* _Task to complete_: All of the records should be given back exactly and in full.

* _Source records_:
******

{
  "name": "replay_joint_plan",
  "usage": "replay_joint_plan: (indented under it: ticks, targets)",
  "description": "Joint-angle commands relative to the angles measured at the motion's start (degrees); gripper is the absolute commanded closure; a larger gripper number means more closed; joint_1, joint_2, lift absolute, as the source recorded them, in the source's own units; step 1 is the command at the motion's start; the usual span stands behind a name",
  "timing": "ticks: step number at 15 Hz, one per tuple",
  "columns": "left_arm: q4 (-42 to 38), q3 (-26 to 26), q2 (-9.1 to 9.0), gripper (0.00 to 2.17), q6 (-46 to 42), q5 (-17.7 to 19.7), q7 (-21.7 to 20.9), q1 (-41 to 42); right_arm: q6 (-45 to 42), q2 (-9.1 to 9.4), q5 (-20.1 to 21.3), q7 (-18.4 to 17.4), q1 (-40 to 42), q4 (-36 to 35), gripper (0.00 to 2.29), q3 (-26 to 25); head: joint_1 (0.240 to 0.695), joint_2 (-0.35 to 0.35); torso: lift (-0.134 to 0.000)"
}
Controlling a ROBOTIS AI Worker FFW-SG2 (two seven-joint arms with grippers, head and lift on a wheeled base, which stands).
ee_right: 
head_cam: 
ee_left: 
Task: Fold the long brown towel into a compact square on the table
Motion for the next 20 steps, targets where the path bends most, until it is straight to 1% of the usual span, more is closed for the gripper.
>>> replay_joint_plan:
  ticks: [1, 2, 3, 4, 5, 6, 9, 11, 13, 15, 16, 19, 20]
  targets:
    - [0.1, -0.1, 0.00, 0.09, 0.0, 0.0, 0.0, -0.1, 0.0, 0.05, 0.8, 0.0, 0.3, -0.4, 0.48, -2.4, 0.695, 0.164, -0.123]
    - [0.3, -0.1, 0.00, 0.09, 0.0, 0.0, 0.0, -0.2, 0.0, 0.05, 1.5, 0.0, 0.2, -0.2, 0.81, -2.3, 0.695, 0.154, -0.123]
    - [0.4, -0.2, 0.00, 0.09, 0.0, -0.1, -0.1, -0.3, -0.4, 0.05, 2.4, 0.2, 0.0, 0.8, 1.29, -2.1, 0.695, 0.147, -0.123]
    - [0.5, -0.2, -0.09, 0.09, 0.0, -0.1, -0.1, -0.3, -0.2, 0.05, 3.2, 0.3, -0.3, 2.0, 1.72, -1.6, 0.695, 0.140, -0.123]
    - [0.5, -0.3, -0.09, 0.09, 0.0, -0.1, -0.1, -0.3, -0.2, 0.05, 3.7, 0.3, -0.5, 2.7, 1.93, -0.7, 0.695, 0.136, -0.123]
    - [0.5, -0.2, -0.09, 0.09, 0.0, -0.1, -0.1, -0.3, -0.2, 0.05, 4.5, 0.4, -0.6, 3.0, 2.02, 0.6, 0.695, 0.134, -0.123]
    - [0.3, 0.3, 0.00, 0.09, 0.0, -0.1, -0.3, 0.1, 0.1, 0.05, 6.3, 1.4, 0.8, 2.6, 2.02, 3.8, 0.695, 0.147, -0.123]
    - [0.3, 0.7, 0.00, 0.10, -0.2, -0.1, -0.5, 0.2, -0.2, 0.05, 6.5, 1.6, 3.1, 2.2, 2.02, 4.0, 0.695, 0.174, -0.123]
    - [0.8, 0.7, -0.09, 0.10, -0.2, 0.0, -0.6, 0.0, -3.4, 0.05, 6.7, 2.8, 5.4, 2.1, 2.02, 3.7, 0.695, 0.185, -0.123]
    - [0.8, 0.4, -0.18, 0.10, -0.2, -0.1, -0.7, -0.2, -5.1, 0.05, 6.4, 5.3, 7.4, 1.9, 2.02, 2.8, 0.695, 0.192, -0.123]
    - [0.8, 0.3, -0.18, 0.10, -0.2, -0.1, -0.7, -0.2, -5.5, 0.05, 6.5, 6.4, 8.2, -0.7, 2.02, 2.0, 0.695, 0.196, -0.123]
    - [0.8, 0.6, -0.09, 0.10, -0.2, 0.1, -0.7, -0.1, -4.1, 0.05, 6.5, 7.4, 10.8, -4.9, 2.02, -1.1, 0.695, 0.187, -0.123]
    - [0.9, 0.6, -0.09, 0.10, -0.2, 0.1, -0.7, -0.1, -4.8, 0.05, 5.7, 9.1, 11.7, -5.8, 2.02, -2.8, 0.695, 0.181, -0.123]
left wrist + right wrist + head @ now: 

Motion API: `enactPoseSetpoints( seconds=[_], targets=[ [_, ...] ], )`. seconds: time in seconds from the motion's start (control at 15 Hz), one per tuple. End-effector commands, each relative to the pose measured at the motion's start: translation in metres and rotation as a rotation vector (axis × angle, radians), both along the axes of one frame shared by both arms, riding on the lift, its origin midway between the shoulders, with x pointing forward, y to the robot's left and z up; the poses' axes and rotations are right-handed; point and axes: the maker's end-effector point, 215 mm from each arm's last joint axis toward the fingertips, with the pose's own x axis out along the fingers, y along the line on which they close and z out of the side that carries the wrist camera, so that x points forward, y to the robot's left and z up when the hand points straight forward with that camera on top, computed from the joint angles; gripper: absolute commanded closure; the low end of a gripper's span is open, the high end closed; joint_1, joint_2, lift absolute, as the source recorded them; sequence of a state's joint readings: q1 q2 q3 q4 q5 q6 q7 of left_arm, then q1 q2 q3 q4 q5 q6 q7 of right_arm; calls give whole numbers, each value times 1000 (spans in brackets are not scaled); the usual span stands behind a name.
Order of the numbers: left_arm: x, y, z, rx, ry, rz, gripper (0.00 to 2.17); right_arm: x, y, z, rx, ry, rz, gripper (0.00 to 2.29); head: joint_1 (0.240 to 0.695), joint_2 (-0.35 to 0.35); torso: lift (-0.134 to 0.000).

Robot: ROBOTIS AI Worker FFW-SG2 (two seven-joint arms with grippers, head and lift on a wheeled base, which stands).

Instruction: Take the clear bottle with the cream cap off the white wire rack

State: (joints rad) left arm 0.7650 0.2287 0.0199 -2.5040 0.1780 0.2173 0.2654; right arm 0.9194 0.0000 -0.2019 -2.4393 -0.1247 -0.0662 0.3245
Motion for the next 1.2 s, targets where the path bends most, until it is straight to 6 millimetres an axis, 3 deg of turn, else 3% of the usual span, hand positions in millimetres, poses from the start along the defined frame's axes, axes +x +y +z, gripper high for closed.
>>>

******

* _The answer_:
{
  "name": "replay_joint_plan",
  "usage": "replay_joint_plan: (indented under it: ticks, targets)",
  "description": "Joint-angle commands relative to the angles measured at the motion's start (degrees); gripper is the absolute commanded closure; a larger gripper number means more closed; joint_1, joint_2, lift absolute, as the source recorded them, in the source's own units; step 1 is the command at the motion's start; the usual span stands behind a name",
  "timing": "ticks: step number at 15 Hz, one per tuple",
  "columns": "left_arm: q4 (-42 to 38), q3 (-26 to 26), q2 (-9.1 to 9.0), gripper (0.00 to 2.17), q6 (-46 to 42), q5 (-17.7 to 19.7), q7 (-21.7 to 20.9), q1 (-41 to 42); right_arm: q6 (-45 to 42), q2 (-9.1 to 9.4), q5 (-20.1 to 21.3), q7 (-18.4 to 17.4), q1 (-40 to 42), q4 (-36 to 35), gripper (0.00 to 2.29), q3 (-26 to 25); head: joint_1 (0.240 to 0.695), joint_2 (-0.35 to 0.35); torso: lift (-0.134 to 0.000)"
}
Controlling a ROBOTIS AI Worker FFW-SG2 (two seven-joint arms with grippers, head and lift on a wheeled base, which stands).
ee_right: 
head_cam: 
ee_left: 
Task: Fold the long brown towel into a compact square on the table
Motion for the next 20 steps, targets where the path bends most, until it is straight to 1% of the usual span, more is closed for the gripper.
>>> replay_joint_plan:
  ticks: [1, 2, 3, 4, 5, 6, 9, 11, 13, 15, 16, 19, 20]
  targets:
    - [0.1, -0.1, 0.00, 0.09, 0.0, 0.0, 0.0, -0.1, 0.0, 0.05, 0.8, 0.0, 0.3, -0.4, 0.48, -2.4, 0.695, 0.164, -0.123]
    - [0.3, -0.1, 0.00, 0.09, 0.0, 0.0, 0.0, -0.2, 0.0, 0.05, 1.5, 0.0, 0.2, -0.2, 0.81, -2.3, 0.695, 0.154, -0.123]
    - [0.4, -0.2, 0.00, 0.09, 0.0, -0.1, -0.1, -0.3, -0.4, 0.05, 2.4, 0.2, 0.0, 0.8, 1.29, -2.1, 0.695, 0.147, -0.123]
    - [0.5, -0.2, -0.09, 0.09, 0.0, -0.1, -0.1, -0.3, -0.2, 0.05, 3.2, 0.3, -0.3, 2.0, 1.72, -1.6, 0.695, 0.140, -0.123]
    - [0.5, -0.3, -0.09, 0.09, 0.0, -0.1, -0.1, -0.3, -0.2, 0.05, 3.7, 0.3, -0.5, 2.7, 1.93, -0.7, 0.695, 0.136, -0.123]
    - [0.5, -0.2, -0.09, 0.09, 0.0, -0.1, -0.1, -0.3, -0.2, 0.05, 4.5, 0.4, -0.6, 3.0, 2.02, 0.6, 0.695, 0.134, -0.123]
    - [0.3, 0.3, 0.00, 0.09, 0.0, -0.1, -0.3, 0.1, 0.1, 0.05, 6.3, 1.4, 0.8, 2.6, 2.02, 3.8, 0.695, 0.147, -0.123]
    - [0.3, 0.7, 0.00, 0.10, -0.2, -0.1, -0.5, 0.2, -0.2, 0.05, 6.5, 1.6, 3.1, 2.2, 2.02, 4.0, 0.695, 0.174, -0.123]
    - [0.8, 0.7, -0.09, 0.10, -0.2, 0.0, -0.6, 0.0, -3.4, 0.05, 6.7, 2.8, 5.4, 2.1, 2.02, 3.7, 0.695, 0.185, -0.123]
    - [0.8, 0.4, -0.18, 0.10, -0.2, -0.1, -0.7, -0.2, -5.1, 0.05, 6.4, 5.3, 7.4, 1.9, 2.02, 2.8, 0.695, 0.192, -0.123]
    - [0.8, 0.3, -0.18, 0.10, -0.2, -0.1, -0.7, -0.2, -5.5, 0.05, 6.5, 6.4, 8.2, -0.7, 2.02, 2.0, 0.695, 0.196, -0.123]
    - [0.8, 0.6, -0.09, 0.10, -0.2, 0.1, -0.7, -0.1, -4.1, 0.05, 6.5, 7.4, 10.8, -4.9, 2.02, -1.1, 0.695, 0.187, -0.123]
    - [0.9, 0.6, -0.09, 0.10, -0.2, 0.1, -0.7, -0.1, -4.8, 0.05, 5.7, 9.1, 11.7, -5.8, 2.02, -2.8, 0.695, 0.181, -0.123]
left wrist + right wrist + head @ now: 

Motion API: `enactPoseSetpoints( seconds=[_], targets=[ [_, ...] ], )`. seconds: time in seconds from the motion's start (control at 15 Hz), one per tuple. End-effector commands, each relative to the pose measured at the motion's start: translation in metres and rotation as a rotation vector (axis × angle, radians), both along the axes of one frame shared by both arms, riding on the lift, its origin midway between the shoulders, with x pointing forward, y to the robot's left and z up; the poses' axes and rotations are right-handed; point and axes: the maker's end-effector point, 215 mm from each arm's last joint axis toward the fingertips, with the pose's own x axis out along the fingers, y along the line on which they close and z out of the side that carries the wrist camera, so that x points forward, y to the robot's left and z up when the hand points straight forward with that camera on top, computed from the joint angles; gripper: absolute commanded closure; the low end of a gripper's span is open, the high end closed; joint_1, joint_2, lift absolute, as the source recorded them; sequence of a state's joint readings: q1 q2 q3 q4 q5 q6 q7 of left_arm, then q1 q2 q3 q4 q5 q6 q7 of right_arm; calls give whole numbers, each value times 1000 (spans in brackets are not scaled); the usual span stands behind a name.
Order of the numbers: left_arm: x, y, z, rx, ry, rz, gripper (0.00 to 2.17); right_arm: x, y, z, rx, ry, rz, gripper (0.00 to 2.29); head: joint_1 (0.240 to 0.695), joint_2 (-0.35 to 0.35); torso: lift (-0.134 to 0.000).

Robot: ROBOTIS AI Worker FFW-SG2 (two seven-joint arms with grippers, head and lift on a wheeled base, which stands).

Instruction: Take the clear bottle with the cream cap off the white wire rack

State: (joints rad) left arm 0.7650 0.2287 0.0199 -2.5040 0.1780 0.2173 0.2654; right arm 0.9194 0.0000 -0.2019 -2.4393 -0.1247 -0.0662 0.3245
Motion for the next 1.2 s, targets where the path bends most, until it is straight to 6 millimetres an axis, 3 deg of turn, else 3% of the usual span, hand positions in millimetres, poses from the start along the defined frame's axes, axes +x +y +z, gripper high for closed.
>>>

The required output is complete.